JoyChristin Yes it was!
oh, that looks like so much meaningful fun and fellowship! I have never been to a convention of any kind, wouldn’t mind going to one of yours!!! 🙂
PS young coconut is my favorite food. there is ton of it in the Amazon. 🙂
mytreasuredcreations Next year you should join us 🙂
Oh wow! I really wish we will be there next year!! When we were in Costa Rica last winter, this is exactly what I had envisioned, but we were so… alone and this year, the US road-trip is fun but again, very lonesome. I miss a tribe. My girls are getting bigger (the twins are 9 and Mathilde 7) and I love that kind of interaction between different age groups and it happens way too rarely for us with like-minded families… Would love to be there!
catherineforest It is fun to have lots of wonderful friends!
I have been watching your videos on youtube today. You know a video you guys should post?? Your yoga routine. I am dying to know how does Greg get his killer abs!!!! hahahaha 🙂
mytreasuredcreations They are killer, aren’t they? 😉
Thanks for the re-cap and great photos, Rachel! We had a blast!
Rachel thanks so much for sharing once again! The thing I most love and believe in is how a community & education is created by the kids. I really long to find a group of people like you all! I would LOVE to join you all next year- choosing to see “problems” as temporary challenges- my challenge is I am not married and even more unconventional in that my kids have fur, paws and hooves. Do single people ever meet up with all of you? -LM
LOL, I have 3 young nephews and students I sometimes take on trips, I could borrow them! haha 😀
lmmcgarry We’d love to have you all!
RachelDenning lmmcgarry Oh boy! I am going to have to start working on this!! I think I can, I think I can, I know I can!! 🙂 Thanks Rachel!
Hi Rachel, what’s the latest on the next family on the next Unconventional Family Convention?? 🙂
lmmcgarry Greg and I have been discussing this very thing… I think it may be in Costa Rica this year… maybe March/Aprilish???
RachelDenning lmmcgarry OMGosh!! Costa Rica has become my “heart home”! Since I visited last year everday I am trying to figure out the path back this year and hopefully eventually every year!! :D. I am thinking about cancelling a professional education conference at the end of Jan. so we would have the money to come to the THIRD UFC of yours. YOU JUST SAID the the magic words “Costa Rica” !!!! Please let me know when you guys decide!!
Thanks Rachel I hope you all are well and happy!

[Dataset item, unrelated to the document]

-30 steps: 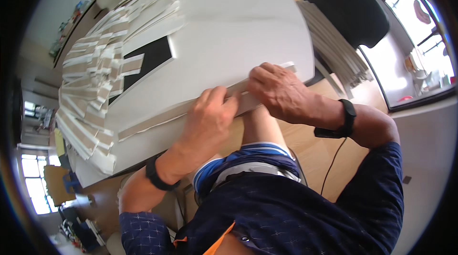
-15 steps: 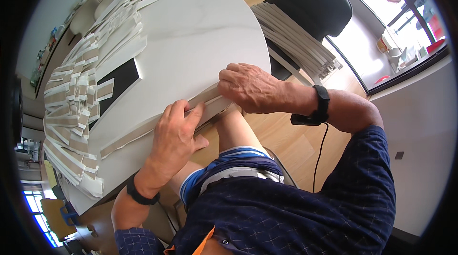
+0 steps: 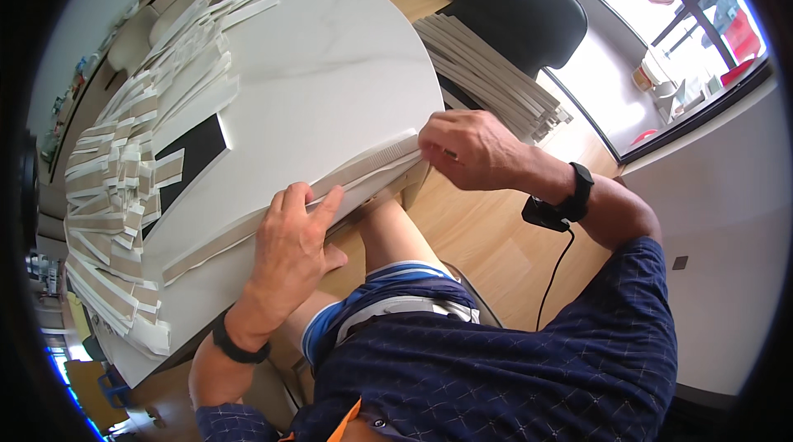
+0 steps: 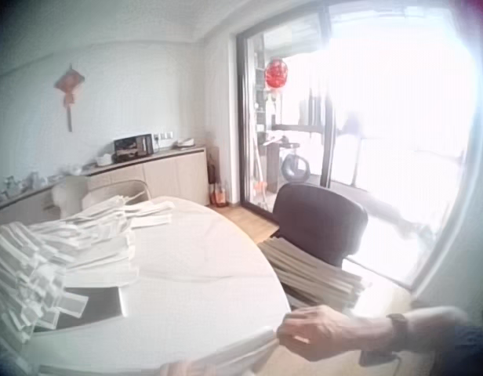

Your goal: The person folds and presses several white blind slats along a pre-creased line by hand on a white table.

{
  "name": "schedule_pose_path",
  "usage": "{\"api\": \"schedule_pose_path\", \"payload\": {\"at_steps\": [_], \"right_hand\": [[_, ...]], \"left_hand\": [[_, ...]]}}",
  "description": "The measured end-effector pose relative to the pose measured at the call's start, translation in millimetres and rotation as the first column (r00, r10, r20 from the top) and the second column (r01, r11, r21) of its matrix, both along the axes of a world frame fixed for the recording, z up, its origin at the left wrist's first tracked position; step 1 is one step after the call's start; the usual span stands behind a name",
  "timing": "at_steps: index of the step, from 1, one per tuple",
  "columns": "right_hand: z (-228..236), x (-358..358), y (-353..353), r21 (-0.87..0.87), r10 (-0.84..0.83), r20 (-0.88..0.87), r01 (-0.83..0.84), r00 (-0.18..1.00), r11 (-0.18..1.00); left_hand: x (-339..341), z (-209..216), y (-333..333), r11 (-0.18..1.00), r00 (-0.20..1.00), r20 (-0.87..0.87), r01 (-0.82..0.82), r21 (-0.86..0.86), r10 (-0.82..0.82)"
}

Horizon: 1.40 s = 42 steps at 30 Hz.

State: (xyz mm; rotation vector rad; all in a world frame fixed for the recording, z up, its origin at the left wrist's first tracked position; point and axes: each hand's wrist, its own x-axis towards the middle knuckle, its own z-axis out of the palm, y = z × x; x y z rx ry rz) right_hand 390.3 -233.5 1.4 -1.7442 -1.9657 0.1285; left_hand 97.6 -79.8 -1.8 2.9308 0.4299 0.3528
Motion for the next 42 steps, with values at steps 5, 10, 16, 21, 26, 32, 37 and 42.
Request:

A beautiful waterfall and swimming hole you can easily hike to along with my canine friends I made for my whole stay 🙂 AMAZING! Howler monkeys on the way back!
lmmcgarry RachelDenning Woo hoo! Okay, well we’ll get on it and come up with a plan!
I am so pleased you had such a good time in Chapeton Beach…….I am one of the lucky who can call Chapeton Beach home…. although I live in Nashville, TN. I miss that place, and hope to go back soon. I admire you guys to have the courage to get into those trips, especially with young kids. Be safe in your trips, and remember that there are more good Guatemalans than bad ones……..
@chapeton1 It’s a lovely place! And we love Guatemala, it’s a great country.